Problem description: Once you reach the line containing "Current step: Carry" in the data below, restate each line word for word up to and including the one containing "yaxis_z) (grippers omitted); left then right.".

Entries provided:
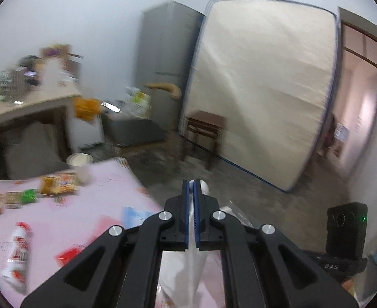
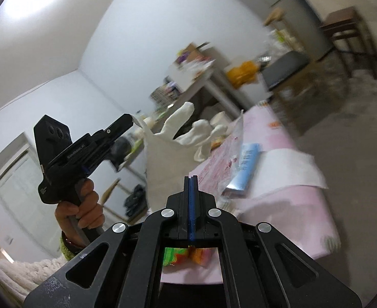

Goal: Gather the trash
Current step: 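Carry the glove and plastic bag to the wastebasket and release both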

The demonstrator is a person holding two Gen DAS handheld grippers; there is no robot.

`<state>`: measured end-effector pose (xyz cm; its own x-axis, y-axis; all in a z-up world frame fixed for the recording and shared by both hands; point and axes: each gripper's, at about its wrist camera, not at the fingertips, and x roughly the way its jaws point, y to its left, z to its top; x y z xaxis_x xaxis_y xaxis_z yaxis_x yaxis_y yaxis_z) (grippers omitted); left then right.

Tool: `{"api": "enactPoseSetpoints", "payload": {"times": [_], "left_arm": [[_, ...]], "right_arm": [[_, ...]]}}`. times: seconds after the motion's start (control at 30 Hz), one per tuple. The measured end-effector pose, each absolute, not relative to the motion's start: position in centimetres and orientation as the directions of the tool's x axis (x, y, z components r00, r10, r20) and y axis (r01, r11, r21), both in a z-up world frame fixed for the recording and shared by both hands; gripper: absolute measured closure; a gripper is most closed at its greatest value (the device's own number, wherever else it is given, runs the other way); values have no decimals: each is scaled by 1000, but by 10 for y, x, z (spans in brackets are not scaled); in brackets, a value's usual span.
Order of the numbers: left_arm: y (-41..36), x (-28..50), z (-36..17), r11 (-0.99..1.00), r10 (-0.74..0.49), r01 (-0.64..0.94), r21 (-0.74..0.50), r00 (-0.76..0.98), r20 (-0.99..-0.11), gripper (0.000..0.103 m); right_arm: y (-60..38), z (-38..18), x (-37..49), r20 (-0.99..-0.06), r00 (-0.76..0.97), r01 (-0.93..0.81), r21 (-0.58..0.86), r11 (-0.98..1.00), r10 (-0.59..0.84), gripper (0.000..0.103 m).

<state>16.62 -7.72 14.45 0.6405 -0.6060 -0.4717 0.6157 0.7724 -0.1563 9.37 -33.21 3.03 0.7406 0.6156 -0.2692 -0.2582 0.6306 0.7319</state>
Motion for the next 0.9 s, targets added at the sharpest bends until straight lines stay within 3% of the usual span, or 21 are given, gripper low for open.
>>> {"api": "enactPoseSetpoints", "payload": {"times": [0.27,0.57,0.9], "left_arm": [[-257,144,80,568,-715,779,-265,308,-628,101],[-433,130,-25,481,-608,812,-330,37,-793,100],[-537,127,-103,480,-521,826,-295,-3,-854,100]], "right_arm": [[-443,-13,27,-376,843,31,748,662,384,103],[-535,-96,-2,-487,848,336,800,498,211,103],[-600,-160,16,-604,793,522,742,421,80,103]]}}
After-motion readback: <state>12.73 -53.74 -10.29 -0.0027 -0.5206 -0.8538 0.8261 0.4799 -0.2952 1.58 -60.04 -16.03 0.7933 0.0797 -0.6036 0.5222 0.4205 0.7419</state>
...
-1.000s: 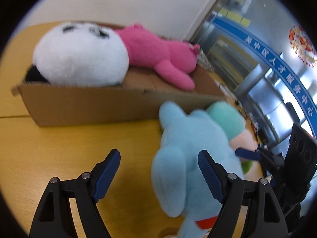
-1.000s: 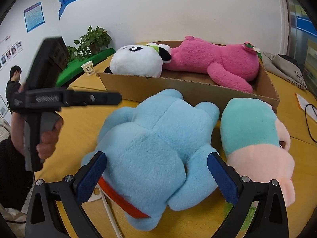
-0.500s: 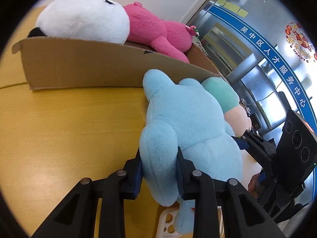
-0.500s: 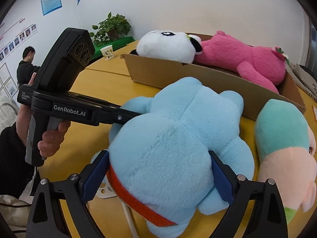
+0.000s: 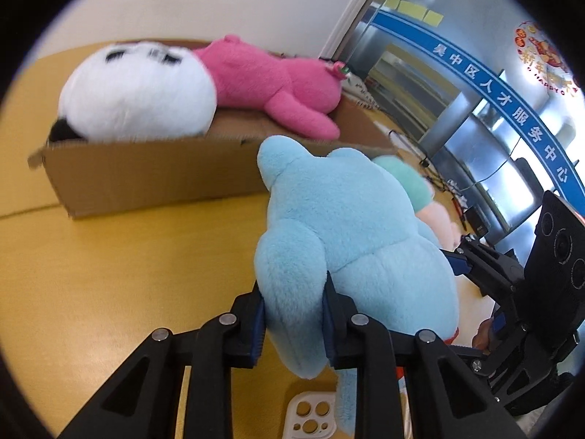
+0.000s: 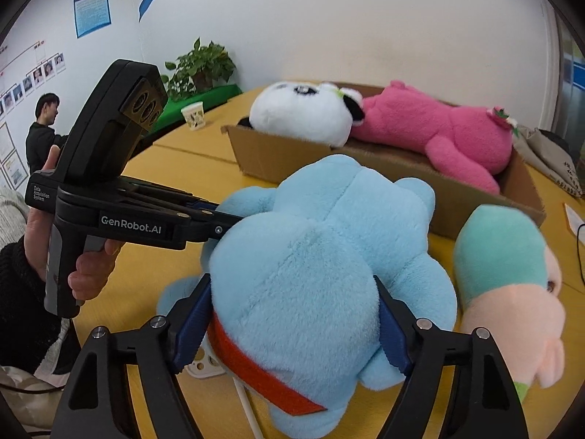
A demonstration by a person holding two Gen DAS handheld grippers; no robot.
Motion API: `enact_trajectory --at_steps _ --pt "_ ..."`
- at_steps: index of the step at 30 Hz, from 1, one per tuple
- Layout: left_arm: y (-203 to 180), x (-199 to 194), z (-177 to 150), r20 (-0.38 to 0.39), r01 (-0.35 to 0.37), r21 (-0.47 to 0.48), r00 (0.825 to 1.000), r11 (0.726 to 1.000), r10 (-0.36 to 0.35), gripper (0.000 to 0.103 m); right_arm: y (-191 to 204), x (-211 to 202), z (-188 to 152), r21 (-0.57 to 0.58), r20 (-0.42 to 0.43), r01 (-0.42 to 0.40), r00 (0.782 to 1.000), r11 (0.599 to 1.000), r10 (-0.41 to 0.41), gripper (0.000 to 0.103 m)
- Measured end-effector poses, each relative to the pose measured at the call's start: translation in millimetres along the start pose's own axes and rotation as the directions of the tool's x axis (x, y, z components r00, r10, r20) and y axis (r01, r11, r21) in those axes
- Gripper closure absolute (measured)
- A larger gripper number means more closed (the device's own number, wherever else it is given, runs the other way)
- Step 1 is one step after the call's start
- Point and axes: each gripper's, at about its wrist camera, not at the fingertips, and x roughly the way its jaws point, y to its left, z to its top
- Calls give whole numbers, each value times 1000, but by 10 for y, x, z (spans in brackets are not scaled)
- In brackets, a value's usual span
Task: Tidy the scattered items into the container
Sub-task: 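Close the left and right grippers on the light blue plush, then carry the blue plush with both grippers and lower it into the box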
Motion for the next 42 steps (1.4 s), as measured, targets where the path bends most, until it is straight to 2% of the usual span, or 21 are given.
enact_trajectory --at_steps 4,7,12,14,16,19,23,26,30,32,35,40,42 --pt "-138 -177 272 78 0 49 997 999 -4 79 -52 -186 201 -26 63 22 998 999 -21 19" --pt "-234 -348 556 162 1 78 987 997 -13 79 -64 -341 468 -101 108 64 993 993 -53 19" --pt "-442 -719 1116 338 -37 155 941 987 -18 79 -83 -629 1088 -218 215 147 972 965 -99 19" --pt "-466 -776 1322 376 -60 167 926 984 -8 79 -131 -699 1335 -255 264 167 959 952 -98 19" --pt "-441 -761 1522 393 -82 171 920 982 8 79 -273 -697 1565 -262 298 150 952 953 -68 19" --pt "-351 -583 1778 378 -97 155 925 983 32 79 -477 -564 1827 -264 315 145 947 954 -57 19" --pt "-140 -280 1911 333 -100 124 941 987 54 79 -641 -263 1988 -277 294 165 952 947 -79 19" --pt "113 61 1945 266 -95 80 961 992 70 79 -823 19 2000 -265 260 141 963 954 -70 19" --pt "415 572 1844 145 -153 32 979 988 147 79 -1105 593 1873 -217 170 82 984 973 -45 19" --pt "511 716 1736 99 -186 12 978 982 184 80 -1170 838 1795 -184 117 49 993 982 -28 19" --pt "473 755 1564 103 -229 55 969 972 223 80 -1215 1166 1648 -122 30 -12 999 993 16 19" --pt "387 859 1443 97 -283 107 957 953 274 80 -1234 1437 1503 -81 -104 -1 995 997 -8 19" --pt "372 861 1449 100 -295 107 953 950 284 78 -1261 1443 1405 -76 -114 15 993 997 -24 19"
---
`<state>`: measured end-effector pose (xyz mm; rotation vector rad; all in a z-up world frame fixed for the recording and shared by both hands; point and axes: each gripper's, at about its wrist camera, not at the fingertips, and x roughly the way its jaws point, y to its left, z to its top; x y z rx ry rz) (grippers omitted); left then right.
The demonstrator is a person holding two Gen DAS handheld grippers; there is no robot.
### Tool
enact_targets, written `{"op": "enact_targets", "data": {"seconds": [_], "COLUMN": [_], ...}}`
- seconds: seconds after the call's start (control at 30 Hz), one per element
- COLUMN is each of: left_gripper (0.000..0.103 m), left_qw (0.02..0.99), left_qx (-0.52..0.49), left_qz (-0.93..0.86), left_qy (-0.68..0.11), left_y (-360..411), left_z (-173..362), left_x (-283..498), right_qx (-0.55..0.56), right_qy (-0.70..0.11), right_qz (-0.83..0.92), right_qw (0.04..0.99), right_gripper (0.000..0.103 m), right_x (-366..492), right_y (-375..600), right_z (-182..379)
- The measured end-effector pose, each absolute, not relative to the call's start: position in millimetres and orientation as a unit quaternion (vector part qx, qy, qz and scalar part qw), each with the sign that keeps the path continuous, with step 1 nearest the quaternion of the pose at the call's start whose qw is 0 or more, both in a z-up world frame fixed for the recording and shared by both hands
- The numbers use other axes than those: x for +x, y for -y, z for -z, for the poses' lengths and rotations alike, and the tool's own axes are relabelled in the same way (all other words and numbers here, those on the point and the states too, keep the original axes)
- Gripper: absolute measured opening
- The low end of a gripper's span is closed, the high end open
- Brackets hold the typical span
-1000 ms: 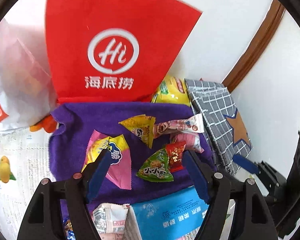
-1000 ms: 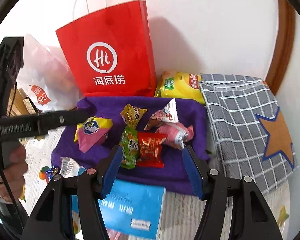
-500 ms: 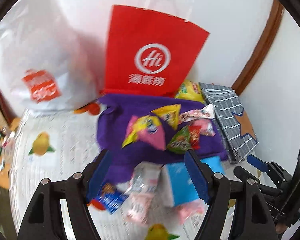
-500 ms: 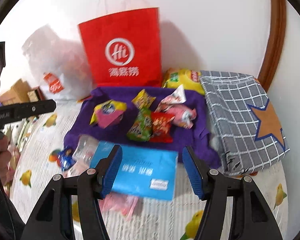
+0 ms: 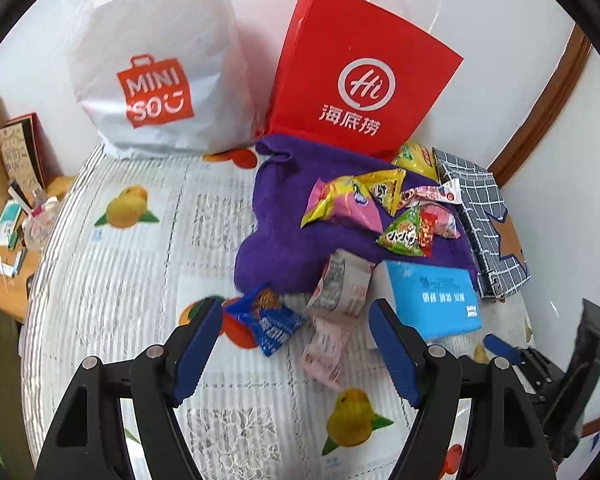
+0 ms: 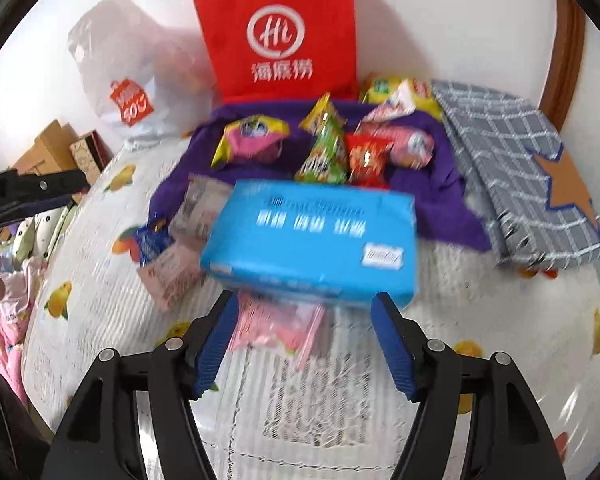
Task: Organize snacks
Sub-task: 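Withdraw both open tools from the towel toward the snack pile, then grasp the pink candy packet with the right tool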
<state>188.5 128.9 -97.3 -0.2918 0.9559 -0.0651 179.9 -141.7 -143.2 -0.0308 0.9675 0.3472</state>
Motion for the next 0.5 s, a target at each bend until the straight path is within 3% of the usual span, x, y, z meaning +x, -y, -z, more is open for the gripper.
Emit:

Reply:
Current step: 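Carry the glove and plastic bag to the wastebasket and release both
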
The demonstrator is a person holding two Gen DAS handheld grippers; there is no robot.

`<state>`: measured end-effector pose (xyz cm; its own x-axis, y-axis; all in a z-up world frame fixed for the recording and shared by both hands; point and axes: each gripper's, at about its wrist camera, not at the fingertips, and x roughly the way its jaws point, y to its left, z to its top; x y z xaxis_x xaxis_y xaxis_z yaxis_x yaxis_y yaxis_z) (grippers omitted); left then right.

No further work remains in this exercise.